Set down exactly the lines in the records below that run from the line with "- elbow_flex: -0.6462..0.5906" to the line with "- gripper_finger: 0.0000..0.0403", inclusive, and nothing more.

Excerpts from a dataset
━━━━

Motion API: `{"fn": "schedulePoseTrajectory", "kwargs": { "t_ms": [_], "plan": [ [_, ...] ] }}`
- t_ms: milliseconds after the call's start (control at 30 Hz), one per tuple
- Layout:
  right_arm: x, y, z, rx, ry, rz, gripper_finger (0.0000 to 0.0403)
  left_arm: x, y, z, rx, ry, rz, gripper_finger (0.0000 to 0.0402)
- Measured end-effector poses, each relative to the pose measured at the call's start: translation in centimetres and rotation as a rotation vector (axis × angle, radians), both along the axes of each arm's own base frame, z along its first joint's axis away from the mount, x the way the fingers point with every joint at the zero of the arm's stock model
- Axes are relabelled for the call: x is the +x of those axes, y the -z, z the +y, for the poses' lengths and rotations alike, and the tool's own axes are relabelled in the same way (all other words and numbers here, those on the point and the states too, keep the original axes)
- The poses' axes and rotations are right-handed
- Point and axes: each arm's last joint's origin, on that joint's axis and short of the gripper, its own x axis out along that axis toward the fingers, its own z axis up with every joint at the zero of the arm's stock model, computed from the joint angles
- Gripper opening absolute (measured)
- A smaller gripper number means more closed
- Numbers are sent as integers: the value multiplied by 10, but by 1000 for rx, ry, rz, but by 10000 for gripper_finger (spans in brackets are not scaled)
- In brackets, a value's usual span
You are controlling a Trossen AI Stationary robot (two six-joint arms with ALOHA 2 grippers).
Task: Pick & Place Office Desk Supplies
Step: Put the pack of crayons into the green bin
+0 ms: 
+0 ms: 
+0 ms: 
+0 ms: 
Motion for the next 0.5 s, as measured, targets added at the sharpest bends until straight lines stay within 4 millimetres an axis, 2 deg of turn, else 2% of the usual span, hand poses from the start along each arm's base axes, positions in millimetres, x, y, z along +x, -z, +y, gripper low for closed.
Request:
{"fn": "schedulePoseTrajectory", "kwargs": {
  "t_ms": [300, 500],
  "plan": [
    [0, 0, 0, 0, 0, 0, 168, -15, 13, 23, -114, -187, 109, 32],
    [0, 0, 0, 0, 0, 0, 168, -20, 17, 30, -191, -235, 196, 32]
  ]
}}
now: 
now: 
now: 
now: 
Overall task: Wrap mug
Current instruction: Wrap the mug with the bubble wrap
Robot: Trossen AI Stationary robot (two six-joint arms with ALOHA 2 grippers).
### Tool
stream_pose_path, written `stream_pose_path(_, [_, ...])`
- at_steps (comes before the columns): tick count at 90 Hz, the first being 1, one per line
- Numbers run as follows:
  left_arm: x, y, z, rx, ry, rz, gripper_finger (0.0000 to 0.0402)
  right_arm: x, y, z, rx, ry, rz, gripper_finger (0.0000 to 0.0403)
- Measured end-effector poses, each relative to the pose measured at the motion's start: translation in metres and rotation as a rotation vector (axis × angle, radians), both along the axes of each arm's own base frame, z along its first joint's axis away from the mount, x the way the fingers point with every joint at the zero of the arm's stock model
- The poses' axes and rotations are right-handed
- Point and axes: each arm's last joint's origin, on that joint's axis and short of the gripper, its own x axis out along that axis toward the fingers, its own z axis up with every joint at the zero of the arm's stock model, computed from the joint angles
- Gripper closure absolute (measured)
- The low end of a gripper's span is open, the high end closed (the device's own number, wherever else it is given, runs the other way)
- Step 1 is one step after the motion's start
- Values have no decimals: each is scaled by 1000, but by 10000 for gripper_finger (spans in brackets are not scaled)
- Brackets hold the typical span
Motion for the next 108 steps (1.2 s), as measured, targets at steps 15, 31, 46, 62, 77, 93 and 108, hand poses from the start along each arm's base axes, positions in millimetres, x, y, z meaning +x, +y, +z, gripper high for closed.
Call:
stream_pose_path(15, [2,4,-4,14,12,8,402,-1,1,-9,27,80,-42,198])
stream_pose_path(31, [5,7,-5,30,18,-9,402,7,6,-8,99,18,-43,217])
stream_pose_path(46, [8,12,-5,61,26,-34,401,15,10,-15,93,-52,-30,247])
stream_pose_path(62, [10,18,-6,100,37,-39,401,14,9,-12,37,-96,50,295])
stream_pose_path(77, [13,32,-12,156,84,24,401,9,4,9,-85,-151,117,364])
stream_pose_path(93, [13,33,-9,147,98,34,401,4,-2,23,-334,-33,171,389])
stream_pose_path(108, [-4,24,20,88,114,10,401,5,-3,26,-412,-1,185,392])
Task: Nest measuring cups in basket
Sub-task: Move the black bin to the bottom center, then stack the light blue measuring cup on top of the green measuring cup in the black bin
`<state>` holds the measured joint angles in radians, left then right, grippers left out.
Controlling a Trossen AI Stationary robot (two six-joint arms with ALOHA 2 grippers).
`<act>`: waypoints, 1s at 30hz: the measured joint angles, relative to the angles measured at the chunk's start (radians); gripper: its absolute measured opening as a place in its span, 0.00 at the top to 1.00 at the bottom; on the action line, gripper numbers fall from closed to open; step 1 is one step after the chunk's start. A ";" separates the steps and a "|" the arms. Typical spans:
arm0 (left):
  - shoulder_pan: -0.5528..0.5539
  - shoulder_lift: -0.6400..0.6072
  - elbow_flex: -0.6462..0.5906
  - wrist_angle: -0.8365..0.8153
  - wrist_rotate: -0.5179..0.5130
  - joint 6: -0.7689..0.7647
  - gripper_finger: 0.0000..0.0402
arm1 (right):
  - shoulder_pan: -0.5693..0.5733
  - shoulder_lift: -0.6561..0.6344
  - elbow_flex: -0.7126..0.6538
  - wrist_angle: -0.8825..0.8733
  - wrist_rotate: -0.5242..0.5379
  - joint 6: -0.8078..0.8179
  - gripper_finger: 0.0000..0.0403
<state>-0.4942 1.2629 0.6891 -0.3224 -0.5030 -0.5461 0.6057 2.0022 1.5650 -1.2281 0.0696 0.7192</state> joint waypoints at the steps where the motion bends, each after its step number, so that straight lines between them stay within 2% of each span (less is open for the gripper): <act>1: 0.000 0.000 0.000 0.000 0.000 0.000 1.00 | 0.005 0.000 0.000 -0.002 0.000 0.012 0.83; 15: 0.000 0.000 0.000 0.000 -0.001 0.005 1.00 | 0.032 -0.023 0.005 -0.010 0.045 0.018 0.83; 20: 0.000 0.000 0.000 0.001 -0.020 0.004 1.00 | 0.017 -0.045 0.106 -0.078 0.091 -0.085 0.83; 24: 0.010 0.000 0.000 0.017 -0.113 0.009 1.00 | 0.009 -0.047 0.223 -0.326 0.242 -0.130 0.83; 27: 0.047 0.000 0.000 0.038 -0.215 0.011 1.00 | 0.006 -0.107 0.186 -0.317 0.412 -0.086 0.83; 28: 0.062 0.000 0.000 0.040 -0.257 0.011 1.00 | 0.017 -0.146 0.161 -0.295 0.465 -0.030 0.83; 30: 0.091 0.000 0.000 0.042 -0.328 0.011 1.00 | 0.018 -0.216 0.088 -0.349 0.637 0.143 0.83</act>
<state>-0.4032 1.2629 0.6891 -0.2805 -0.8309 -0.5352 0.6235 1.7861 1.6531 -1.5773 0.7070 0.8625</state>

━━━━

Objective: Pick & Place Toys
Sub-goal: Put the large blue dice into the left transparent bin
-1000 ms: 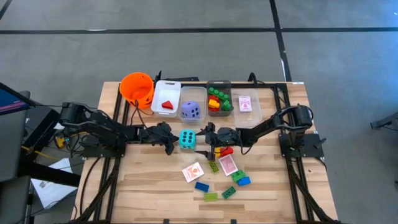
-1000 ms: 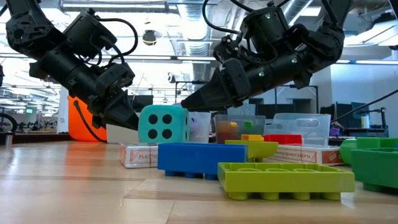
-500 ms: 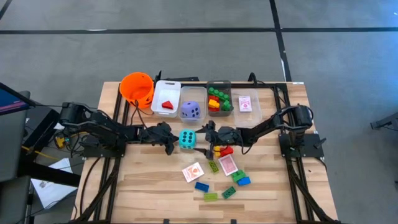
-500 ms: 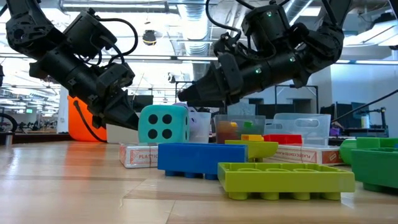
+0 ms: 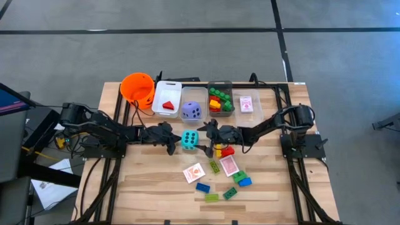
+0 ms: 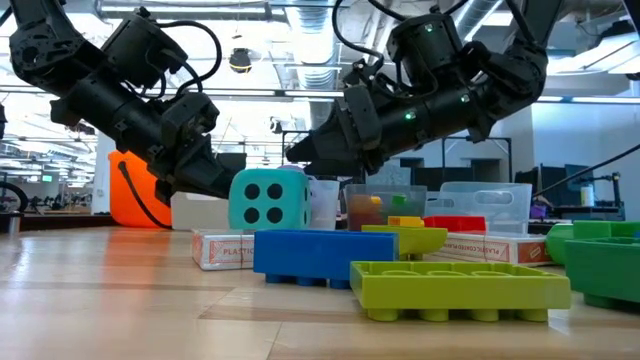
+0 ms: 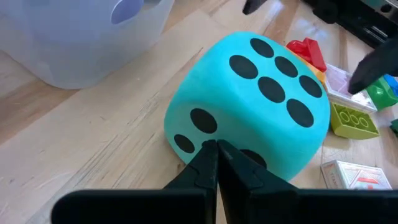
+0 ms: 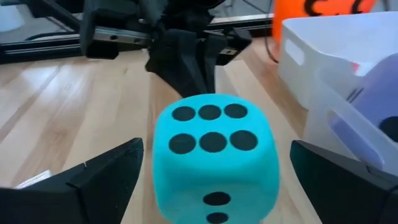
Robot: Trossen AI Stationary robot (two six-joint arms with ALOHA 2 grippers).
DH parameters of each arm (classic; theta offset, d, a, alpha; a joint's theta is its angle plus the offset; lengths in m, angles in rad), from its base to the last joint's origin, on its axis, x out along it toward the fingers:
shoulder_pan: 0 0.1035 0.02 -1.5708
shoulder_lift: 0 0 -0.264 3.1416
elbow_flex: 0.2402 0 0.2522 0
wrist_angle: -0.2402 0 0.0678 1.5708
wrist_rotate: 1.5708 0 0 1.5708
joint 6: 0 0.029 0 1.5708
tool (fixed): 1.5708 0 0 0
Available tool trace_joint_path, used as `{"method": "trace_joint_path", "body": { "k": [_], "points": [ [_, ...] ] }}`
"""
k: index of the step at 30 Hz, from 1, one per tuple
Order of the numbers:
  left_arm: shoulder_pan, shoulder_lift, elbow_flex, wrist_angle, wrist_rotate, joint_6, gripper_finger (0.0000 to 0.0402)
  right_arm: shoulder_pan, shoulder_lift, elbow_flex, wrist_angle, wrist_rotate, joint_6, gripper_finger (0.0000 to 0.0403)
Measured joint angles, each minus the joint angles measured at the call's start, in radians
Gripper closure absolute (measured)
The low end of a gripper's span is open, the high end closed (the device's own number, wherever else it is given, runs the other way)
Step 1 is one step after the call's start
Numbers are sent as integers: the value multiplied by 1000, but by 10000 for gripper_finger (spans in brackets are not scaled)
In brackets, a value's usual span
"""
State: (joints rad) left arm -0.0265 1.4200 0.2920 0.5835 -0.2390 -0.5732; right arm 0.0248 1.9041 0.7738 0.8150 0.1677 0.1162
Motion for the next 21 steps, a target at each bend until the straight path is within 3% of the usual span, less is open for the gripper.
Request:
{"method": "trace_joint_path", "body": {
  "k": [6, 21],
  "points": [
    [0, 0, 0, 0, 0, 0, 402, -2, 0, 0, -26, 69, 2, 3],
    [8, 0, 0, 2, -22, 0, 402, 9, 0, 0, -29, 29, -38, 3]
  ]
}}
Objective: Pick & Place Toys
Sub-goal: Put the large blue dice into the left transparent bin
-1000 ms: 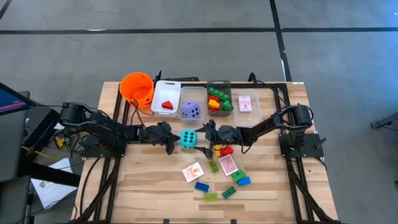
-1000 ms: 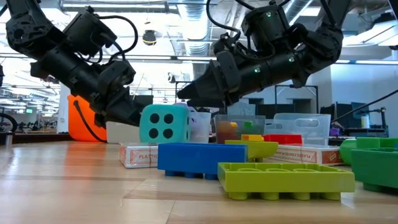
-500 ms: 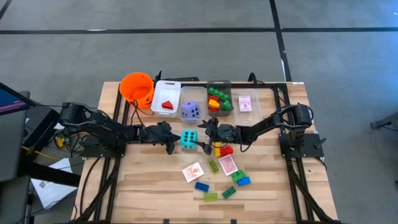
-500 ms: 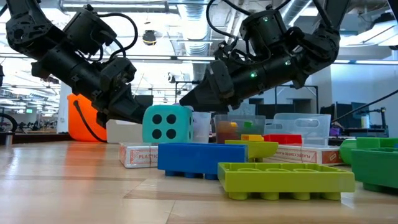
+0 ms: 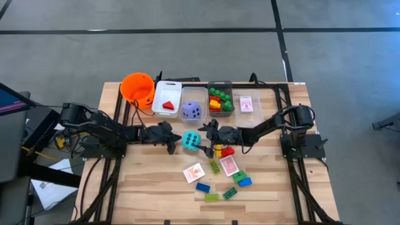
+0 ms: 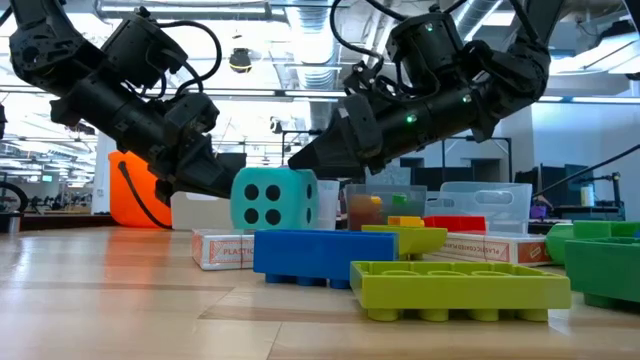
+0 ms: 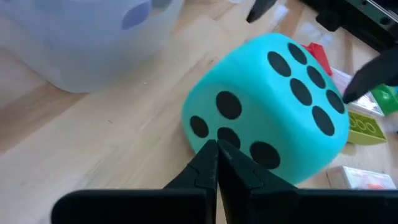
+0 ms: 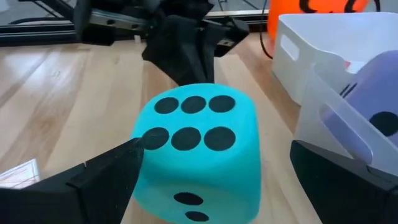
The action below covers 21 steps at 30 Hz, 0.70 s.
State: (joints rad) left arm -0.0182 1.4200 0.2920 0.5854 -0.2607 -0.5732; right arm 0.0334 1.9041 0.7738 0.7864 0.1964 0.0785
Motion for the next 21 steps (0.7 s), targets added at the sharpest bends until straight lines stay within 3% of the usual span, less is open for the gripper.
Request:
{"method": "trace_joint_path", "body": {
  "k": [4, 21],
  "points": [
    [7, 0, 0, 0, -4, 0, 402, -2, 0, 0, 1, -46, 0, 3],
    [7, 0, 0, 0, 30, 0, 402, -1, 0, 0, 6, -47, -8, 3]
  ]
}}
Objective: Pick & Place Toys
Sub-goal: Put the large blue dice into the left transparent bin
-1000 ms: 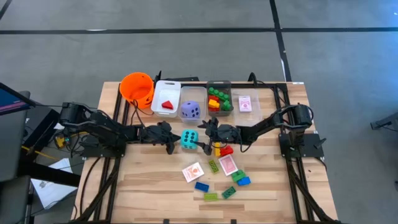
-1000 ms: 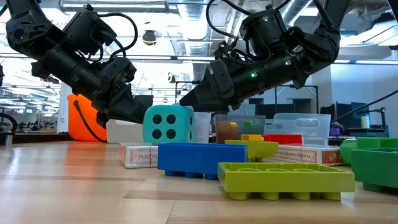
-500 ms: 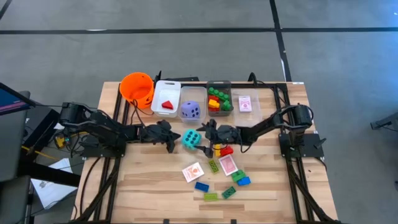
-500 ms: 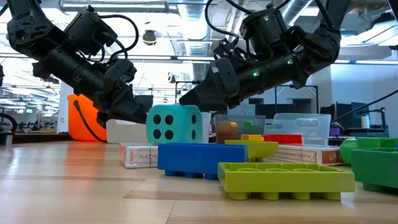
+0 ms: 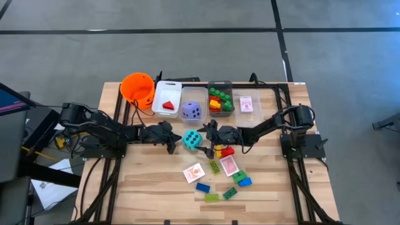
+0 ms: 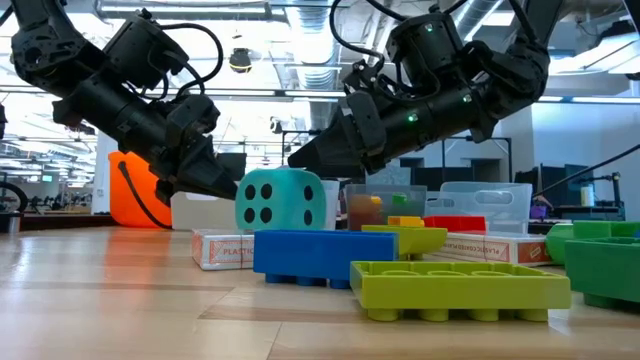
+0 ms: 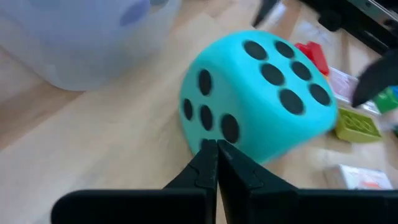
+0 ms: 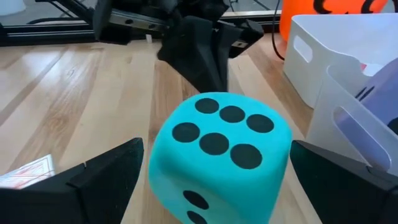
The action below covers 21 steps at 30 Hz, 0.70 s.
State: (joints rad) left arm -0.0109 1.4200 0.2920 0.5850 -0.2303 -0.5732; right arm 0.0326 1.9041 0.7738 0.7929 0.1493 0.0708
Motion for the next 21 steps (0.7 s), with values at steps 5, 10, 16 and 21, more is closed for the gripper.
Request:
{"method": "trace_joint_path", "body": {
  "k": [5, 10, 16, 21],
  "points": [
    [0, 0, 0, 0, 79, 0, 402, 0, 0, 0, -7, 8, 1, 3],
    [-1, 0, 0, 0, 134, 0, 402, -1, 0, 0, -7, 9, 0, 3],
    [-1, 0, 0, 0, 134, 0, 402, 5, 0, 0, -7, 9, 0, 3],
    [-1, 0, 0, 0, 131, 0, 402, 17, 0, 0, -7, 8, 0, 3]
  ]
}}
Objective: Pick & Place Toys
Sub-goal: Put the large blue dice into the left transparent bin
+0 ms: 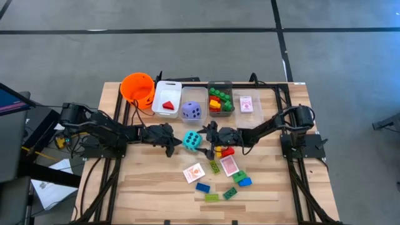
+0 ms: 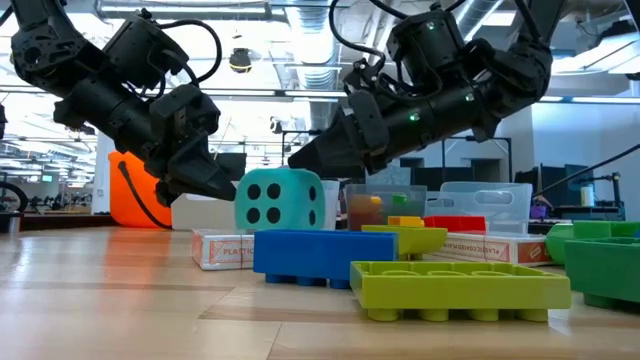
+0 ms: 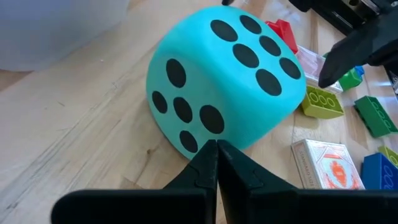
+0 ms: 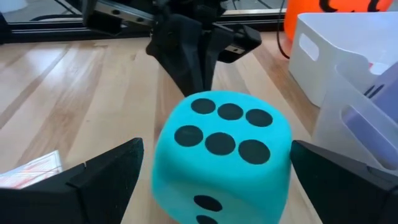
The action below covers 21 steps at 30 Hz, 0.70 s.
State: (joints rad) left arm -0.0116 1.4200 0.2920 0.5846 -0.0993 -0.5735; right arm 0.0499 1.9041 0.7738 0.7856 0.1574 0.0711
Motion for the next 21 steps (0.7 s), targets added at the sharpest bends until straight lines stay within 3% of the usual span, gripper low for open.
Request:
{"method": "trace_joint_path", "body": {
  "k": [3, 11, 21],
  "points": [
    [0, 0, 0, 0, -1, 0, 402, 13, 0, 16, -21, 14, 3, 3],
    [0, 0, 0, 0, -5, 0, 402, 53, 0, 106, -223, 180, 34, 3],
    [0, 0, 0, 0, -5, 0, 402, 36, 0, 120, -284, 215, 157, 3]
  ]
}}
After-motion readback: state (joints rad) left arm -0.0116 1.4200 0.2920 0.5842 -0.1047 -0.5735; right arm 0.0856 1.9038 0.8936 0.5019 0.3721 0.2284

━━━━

Result of this task -
  - elbow_flex: -0.6462..0.5906
  - wrist_angle: -0.8365..0.8153
  - wrist_rotate: -0.5179..0.5130
  - joint 6: -0.7689..0.7647
  - gripper_finger: 0.0000..0.0402
arm1 (right):
  - shoulder_pan: -0.5693..0.5733
  - shoulder_lift: -0.6561..0.6344
  - elbow_flex: -0.7126..0.6538
  - wrist_angle: -0.8825..0.8733
  - wrist_rotate: -0.5242..0.5379
  - joint 6: -0.8078..0.8179
  - gripper_finger: 0.0000..0.0403

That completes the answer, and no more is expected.